Atg5Δhep causes liver injury and alterations of intestinal BA composition, with a lower proportion of tauro-conjugated BAs and a higher proportion of unconjugated BAs. The composition of GM is significantly changed with an increase in BA-metabolizing bacteria, leading to an increased expression of ileal FGF15 driven by FXR that has a higher affinity to unconjugated BAs.

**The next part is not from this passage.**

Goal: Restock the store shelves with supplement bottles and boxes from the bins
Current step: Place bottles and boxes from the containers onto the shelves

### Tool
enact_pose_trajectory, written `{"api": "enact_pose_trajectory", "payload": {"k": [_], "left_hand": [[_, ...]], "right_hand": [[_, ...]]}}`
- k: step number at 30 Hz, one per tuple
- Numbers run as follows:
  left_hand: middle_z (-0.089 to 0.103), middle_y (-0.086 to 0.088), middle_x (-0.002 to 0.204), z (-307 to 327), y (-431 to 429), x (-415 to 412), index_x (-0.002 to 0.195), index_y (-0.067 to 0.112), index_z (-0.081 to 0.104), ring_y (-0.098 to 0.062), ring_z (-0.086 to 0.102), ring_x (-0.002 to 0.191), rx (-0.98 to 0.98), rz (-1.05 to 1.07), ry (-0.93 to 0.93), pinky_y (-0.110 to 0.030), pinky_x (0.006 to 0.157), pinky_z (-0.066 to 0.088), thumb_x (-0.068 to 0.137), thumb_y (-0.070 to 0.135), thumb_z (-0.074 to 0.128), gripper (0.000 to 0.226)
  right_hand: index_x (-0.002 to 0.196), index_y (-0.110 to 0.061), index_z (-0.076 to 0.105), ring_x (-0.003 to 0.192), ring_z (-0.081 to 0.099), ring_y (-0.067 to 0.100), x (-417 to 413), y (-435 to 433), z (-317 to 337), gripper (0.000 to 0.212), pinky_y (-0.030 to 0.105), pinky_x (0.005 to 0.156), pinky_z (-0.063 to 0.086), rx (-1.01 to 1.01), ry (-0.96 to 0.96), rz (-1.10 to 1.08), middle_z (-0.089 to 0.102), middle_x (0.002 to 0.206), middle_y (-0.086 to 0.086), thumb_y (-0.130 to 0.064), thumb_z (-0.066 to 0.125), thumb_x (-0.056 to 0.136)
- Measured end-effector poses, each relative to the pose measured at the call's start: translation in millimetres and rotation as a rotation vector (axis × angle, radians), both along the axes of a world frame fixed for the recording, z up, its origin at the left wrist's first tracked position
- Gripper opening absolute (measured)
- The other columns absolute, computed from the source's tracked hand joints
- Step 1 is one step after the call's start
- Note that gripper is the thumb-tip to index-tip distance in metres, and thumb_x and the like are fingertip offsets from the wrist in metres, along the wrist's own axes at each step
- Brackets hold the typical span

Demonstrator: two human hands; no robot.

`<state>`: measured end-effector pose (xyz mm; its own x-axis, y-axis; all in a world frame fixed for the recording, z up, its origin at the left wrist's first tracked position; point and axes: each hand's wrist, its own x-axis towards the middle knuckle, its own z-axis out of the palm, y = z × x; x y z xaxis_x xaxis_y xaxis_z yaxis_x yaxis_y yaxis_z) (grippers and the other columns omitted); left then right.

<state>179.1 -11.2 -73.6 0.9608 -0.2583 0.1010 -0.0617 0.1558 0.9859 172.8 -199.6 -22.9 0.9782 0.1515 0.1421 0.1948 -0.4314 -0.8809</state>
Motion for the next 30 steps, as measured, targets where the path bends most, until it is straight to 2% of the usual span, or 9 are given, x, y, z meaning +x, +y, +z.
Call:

Notably, antibiotics or cholestyramine treatment decreased FGF15 expression and exacerbated liver injury. Consistently, inhibition of FGF15 signaling in the liver enhances liver injury.

Conclusions

Deficiency of autophagy function in the liver can affect intestinal environment, leading to gut dysbiosis. Surprisingly, such changes provide an adaptive protection against the liver injury through the FGF15-FGFR4 signaling. Antibiotics use in the condition of liver injury may thus have unexpected adverse consequences via the gut-liver axis.

中文翻译：

肝自噬缺陷通过 FGF15-FGFR4 信号重塑肠道微生物群以实现适应性保护

背景与目标

肝脏和肠道的功能在生理和病理条件下都密切相关。肠道微生物群 (GM) 经常在肝脏发病过程中造成有害影响。自噬对于肝脏稳态至关重要，但肝脏自噬功能对肝肠相互作用的影响仍不清楚。在这里，我们研究了肝脏自噬缺陷 (Atg5Δhep) 对 GM 的影响，进而研究了 GM 对肝脏病理学的影响。

方法

通过 16S 测序分析粪便微生物群。抗生素用于调节 GM。消胆胺用于降低肠肝胆汁酸 (BA) 水平。在过表达 FGF15 基因的小鼠或给予成纤维细胞生长因子受体 4 (FGFR4) 抑制剂的小鼠中检查了成纤维细胞生长因子 15 (FGF15) 和回肠法尼醇 X 受体 (FXR) 的功能作用。

结果

Atg5Δhep 导致肝损伤和肠道 BA 组成的改变，其中 tauro 结合 BA 的比例较低，未结合的 BA 比例较高。GM 的组成随着 BA 代谢细菌的增加而发生显着变化，导致 FXR 驱动的回肠 FGF15 表达增加，对未结合的 BA 具有更高的亲和力。值得注意的是，抗生素或消胆胺治疗降低了 FGF15 的表达并加剧了肝损伤。一致地，抑制肝脏中的 FGF15 信号传导会增强肝损伤。